PROBLEM DETAILS – Word for word, restate every entry that follows.

RECORDS TO USE –
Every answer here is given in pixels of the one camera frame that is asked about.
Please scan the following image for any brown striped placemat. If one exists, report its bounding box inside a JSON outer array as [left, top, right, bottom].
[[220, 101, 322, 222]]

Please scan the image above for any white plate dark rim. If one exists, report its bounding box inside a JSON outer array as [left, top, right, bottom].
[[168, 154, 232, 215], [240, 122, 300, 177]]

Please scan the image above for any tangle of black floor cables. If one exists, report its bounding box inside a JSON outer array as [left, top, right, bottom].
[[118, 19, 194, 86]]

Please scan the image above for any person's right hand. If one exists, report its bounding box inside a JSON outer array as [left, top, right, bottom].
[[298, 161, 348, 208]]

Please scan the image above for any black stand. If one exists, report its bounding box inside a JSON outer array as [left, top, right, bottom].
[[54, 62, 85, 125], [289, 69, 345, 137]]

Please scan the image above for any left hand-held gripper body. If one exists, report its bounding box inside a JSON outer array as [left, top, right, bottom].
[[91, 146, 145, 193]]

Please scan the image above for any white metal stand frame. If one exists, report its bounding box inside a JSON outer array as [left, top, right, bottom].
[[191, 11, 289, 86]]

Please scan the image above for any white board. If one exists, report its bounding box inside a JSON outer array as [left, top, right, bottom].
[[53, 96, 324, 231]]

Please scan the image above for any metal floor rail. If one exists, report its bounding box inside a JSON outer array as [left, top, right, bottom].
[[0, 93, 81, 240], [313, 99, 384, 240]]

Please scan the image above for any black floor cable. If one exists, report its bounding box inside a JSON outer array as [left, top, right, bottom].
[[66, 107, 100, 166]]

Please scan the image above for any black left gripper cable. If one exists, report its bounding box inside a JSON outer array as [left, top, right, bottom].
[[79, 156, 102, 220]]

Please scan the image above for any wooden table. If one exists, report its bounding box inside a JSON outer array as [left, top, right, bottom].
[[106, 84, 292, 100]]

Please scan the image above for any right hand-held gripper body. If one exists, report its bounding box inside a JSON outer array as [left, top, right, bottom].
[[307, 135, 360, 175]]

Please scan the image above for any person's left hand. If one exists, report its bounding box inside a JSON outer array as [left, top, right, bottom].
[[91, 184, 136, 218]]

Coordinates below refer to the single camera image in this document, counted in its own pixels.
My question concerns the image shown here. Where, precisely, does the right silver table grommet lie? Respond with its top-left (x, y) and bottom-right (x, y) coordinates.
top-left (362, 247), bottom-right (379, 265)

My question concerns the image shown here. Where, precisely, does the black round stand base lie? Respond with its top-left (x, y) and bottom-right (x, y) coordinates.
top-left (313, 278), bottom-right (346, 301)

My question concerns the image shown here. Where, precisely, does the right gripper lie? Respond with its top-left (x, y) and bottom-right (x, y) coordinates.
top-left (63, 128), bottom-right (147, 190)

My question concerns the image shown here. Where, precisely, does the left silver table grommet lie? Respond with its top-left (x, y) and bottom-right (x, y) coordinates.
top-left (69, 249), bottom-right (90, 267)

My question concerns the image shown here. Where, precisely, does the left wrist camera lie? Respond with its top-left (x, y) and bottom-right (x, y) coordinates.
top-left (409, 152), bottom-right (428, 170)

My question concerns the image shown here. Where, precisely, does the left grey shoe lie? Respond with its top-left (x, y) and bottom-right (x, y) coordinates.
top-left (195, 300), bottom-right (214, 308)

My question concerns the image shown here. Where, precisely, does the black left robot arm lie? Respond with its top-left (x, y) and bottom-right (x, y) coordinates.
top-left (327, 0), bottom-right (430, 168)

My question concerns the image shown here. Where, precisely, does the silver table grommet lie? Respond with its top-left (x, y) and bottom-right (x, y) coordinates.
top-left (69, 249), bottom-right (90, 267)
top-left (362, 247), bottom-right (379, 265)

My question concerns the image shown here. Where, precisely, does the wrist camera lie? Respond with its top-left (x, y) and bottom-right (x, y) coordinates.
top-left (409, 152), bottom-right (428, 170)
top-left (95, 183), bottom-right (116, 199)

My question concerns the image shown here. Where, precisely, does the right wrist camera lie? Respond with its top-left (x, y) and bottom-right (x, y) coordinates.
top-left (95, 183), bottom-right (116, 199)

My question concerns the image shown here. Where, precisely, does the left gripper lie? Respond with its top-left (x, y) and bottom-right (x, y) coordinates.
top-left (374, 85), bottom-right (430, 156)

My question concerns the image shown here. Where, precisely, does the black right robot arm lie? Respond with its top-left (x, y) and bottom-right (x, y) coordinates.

WRITTEN RESPONSE –
Every answer here is given in pixels of the one camera frame that is asked about.
Please scan the following image for any brown striped placemat. If one exists, report its bounding box inside a JSON outer array as [left, top, right, bottom].
[[220, 101, 322, 222]]

Please scan the image above for any white plate dark rim. If one exists, report its bounding box inside a JSON outer array as [left, top, right, bottom].
[[168, 154, 232, 215], [240, 122, 300, 177]]

Please scan the image above for any tangle of black floor cables. If one exists, report its bounding box inside a JSON outer array as [left, top, right, bottom].
[[118, 19, 194, 86]]

Please scan the image above for any person's right hand. If one exists, report its bounding box inside a JSON outer array as [left, top, right, bottom].
[[298, 161, 348, 208]]

Please scan the image above for any black stand. If one exists, report its bounding box inside a JSON outer array as [left, top, right, bottom].
[[54, 62, 85, 125], [289, 69, 345, 137]]

Please scan the image above for any left hand-held gripper body. If one exists, report its bounding box inside a JSON outer array as [left, top, right, bottom].
[[91, 146, 145, 193]]

Please scan the image above for any white metal stand frame. If one exists, report its bounding box inside a JSON outer array as [left, top, right, bottom].
[[191, 11, 289, 86]]

Please scan the image above for any white board. If one exists, report its bounding box inside a JSON outer array as [left, top, right, bottom].
[[53, 96, 324, 231]]

Please scan the image above for any metal floor rail. If one exists, report its bounding box inside a JSON outer array as [left, top, right, bottom].
[[0, 93, 81, 240], [313, 99, 384, 240]]

Please scan the image above for any black floor cable. If one exists, report its bounding box inside a JSON outer array as [left, top, right, bottom].
[[66, 107, 100, 166]]

Please scan the image above for any black left gripper cable. If one exists, report its bounding box inside a JSON outer array as [left, top, right, bottom].
[[79, 156, 102, 220]]

Please scan the image above for any wooden table. If one exists, report its bounding box inside a JSON outer array as [left, top, right, bottom].
[[106, 84, 292, 100]]

Please scan the image above for any right hand-held gripper body. If one exists, report its bounding box inside a JSON outer array as [left, top, right, bottom].
[[307, 135, 360, 175]]

Please scan the image above for any person's left hand. If one exists, report its bounding box inside a JSON outer array as [left, top, right, bottom].
[[91, 184, 136, 218]]

Coordinates below refer to the single camera image in this document, counted in its own pixels.
My question concerns the image shown here. Where, precisely, does the right silver table grommet lie? Respond with its top-left (x, y) and bottom-right (x, y) coordinates.
top-left (362, 247), bottom-right (379, 265)

My question concerns the image shown here. Where, precisely, does the black round stand base lie? Respond with its top-left (x, y) and bottom-right (x, y) coordinates.
top-left (313, 278), bottom-right (346, 301)

My question concerns the image shown here. Where, precisely, does the right gripper lie? Respond with its top-left (x, y) and bottom-right (x, y) coordinates.
top-left (63, 128), bottom-right (147, 190)

My question concerns the image shown here. Where, precisely, does the left silver table grommet lie? Respond with its top-left (x, y) and bottom-right (x, y) coordinates.
top-left (69, 249), bottom-right (90, 267)

My question concerns the image shown here. Where, precisely, does the left wrist camera lie? Respond with its top-left (x, y) and bottom-right (x, y) coordinates.
top-left (409, 152), bottom-right (428, 170)

My question concerns the image shown here. Where, precisely, does the left grey shoe lie? Respond with its top-left (x, y) and bottom-right (x, y) coordinates.
top-left (195, 300), bottom-right (214, 308)

My question concerns the image shown here. Where, precisely, does the black left robot arm lie? Respond with its top-left (x, y) and bottom-right (x, y) coordinates.
top-left (327, 0), bottom-right (430, 168)

My question concerns the image shown here. Where, precisely, does the silver table grommet lie? Respond with its top-left (x, y) and bottom-right (x, y) coordinates.
top-left (69, 249), bottom-right (90, 267)
top-left (362, 247), bottom-right (379, 265)

My question concerns the image shown here. Where, precisely, does the wrist camera lie? Respond with its top-left (x, y) and bottom-right (x, y) coordinates.
top-left (409, 152), bottom-right (428, 170)
top-left (95, 183), bottom-right (116, 199)

My question concerns the image shown here. Where, precisely, does the right wrist camera lie? Respond with its top-left (x, y) and bottom-right (x, y) coordinates.
top-left (95, 183), bottom-right (116, 199)

My question concerns the image shown here. Where, precisely, does the left gripper lie? Respond with its top-left (x, y) and bottom-right (x, y) coordinates.
top-left (374, 85), bottom-right (430, 156)

My question concerns the image shown here. Where, precisely, does the black right robot arm lie? Respond with its top-left (x, y) and bottom-right (x, y) coordinates.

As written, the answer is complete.